Setup Ollama on RaspberryPi
Introduction
Introduction
In the fast-growing area of artificial intelligence, edge computing presents an opportunity to decentralize capabilities traditionally reserved for powerful, centralized servers. This lab explores the practical integration of small versions of traditional large language models (LLMs) into a Raspberry Pi 5, transforming this edge device into an AI hub capable of real-time, on-site data processing.
As large language models grow in size and complexity, Small Language Models (SLMs) offer a compelling alternative for edge devices, striking a balance between performance and resource efficiency. By running these models directly on Raspberry Pi, we can create responsive, privacy-preserving applications that operate even in environments with limited or no internet connectivity.

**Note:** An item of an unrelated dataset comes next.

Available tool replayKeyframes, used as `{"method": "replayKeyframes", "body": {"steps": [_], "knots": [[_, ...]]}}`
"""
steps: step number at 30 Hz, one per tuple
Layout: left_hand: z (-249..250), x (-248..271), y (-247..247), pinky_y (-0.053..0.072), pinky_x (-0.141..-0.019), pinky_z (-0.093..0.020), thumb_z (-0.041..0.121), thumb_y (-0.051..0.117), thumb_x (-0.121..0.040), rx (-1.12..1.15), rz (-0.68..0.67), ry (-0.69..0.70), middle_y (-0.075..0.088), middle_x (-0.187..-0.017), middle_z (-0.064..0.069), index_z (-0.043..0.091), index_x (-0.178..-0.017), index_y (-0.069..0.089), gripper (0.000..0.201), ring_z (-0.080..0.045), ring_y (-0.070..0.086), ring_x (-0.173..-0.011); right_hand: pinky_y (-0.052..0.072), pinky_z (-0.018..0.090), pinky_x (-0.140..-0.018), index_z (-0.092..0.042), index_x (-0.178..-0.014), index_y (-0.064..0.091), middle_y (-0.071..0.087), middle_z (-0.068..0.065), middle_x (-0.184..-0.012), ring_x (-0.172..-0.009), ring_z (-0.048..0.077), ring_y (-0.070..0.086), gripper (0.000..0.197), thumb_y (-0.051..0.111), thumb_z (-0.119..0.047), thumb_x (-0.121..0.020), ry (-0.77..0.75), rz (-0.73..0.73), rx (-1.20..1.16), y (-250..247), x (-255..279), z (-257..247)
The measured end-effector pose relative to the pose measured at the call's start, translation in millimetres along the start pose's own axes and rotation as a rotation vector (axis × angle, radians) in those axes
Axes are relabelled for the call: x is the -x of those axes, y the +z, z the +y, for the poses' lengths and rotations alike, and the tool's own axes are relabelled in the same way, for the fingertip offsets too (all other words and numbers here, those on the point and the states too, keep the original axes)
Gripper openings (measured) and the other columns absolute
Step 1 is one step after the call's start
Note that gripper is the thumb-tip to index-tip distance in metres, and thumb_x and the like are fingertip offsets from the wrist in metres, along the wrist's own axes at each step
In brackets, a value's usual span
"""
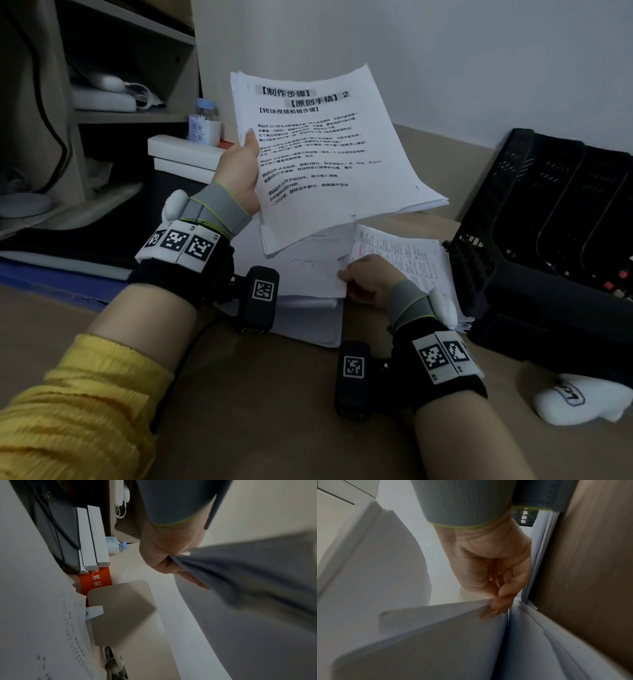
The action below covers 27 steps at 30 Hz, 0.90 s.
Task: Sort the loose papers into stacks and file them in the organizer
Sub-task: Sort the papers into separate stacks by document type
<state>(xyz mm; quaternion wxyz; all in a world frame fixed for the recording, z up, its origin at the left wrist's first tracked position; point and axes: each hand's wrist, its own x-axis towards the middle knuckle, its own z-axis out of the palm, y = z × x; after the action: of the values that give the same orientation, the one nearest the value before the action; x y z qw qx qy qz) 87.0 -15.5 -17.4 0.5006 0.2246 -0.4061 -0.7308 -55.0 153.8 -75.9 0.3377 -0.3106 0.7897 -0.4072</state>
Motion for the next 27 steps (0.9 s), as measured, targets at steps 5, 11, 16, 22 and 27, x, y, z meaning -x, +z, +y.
{"method": "replayKeyframes", "body": {"steps": [5, 11, 16, 22, 27], "knots": [[2, 5, 0, 0.054, -0.086, -0.055, 0.042, 0.043, -0.100, -0.025, 0.001, 0.002, 0.074, -0.105, -0.004, 0.019, -0.108, 0.062, 0.031, -0.027, 0.072, -0.094, 0.046, 0.017, -0.040, -0.005, -0.074, 0.055, 0.061, 0.007, -0.055, -0.053, 0.015, 0.057, 0.016, 0.060, -0.004, -0.090, 0.037, -0.041, 0.036, -2, 6, -2], [4, 12, 4, 0.057, -0.084, -0.050, 0.040, 0.042, -0.101, -0.035, 0.009, 0.008, 0.075, -0.103, -0.004, 0.018, -0.102, 0.063, 0.030, -0.026, 0.072, -0.092, 0.037, 0.012, -0.037, -0.007, -0.074, 0.053, 0.057, 0.000, -0.039, -0.032, 0.005, 0.052, 0.018, 0.060, -0.006, -0.090, 0.047, -0.077, 0.145, -4, 6, 0], [7, 14, 5, 0.057, -0.082, -0.050, 0.041, 0.042, -0.101, -0.038, -0.001, 0.000, 0.074, -0.105, -0.005, 0.018, -0.110, 0.063, 0.032, -0.026, 0.072, -0.092, 0.035, 0.012, -0.037, -0.007, -0.074, 0.052, 0.055, -0.002, -0.036, -0.029, 0.004, 0.049, 0.019, 0.059, -0.006, -0.091, 0.045, -0.068, 0.170, -4, 5, 0], [5, 16, 5, 0.059, -0.072, -0.043, 0.042, 0.041, -0.100, -0.165, 0.052, -0.003, 0.073, -0.107, -0.005, 0.013, -0.125, 0.055, 0.041, -0.025, 0.072, -0.090, 0.027, 0.012, -0.031, -0.005, -0.059, 0.055, 0.052, 0.006, -0.051, -0.026, 0.007, 0.039, 0.033, 0.067, -0.016, -0.088, -0.065, 0.129, 0.029, -8, 0, 4], [1, 16, 0, 0.057, -0.084, -0.044, 0.043, 0.039, -0.100, -0.330, 0.071, 0.030, 0.070, -0.111, -0.004, 0.017, -0.116, 0.056, 0.035, -0.025, 0.069, -0.097, 0.024, 0.016, -0.033, -0.011, -0.071, 0.056, 0.054, 0.005, -0.058, -0.032, 0.009, 0.038, 0.029, 0.043, -0.017, -0.096, -0.121, 0.348, -0.300, -24, -9, 2]]}}
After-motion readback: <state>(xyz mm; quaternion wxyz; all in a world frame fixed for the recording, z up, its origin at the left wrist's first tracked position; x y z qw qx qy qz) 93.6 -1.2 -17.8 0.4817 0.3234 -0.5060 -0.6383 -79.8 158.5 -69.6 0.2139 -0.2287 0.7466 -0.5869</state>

This chapter will guide you through setting up, optimizing, and leveraging SLMs on Raspberry Pi. We will explore the installation and utilization of Ollama. This open-source framework allows us to run LLMs locally on our machines (our desktops or edge devices such as the Raspberry Pis or NVidia Jetsons). Ollama is designed to be efficient, scalable, and easy to use, making it a good option for deploying AI models such as Microsoft Phi, Google Gemma, Meta Llama, and LLaVa (Multimodal). We will integrate some of those models into projects using Python's ecosystem, exploring their potential in real-world scenarios (or at least point in this direction).
Ollama
Ollama is an open-source framework that allows us to run language models (LMs), large or small, locally on our machines. Here are some critical points about Ollama:
-
Local Model Execution: Ollama enables running LMs on personal computers or edge devices such as the Raspi-5, eliminating the need for cloud-based API calls.
-
Ease of Use: It provides a simple command-line interface for downloading, running, and managing different language models.
-
Model Variety: Ollama supports various LLMs, including Phi, Gemma, Llama, Mistral, and other open-source models.
-
Customization: Users can create and share custom models tailored to specific needs or domains.
-
Lightweight: Designed to be efficient and run on consumer-grade hardware.
-
API Integration: Offers an API that allows integration with other applications and services.
-
Privacy-Focused: By running models locally, it addresses privacy concerns associated with sending data to external servers.
-
Cross-Platform: Available for macOS, Windows, and Linux systems (our case, here).
-
Active Development: Regularly updated with new features and model support.
-
Community-Driven: Benefits from community contributions and model sharing.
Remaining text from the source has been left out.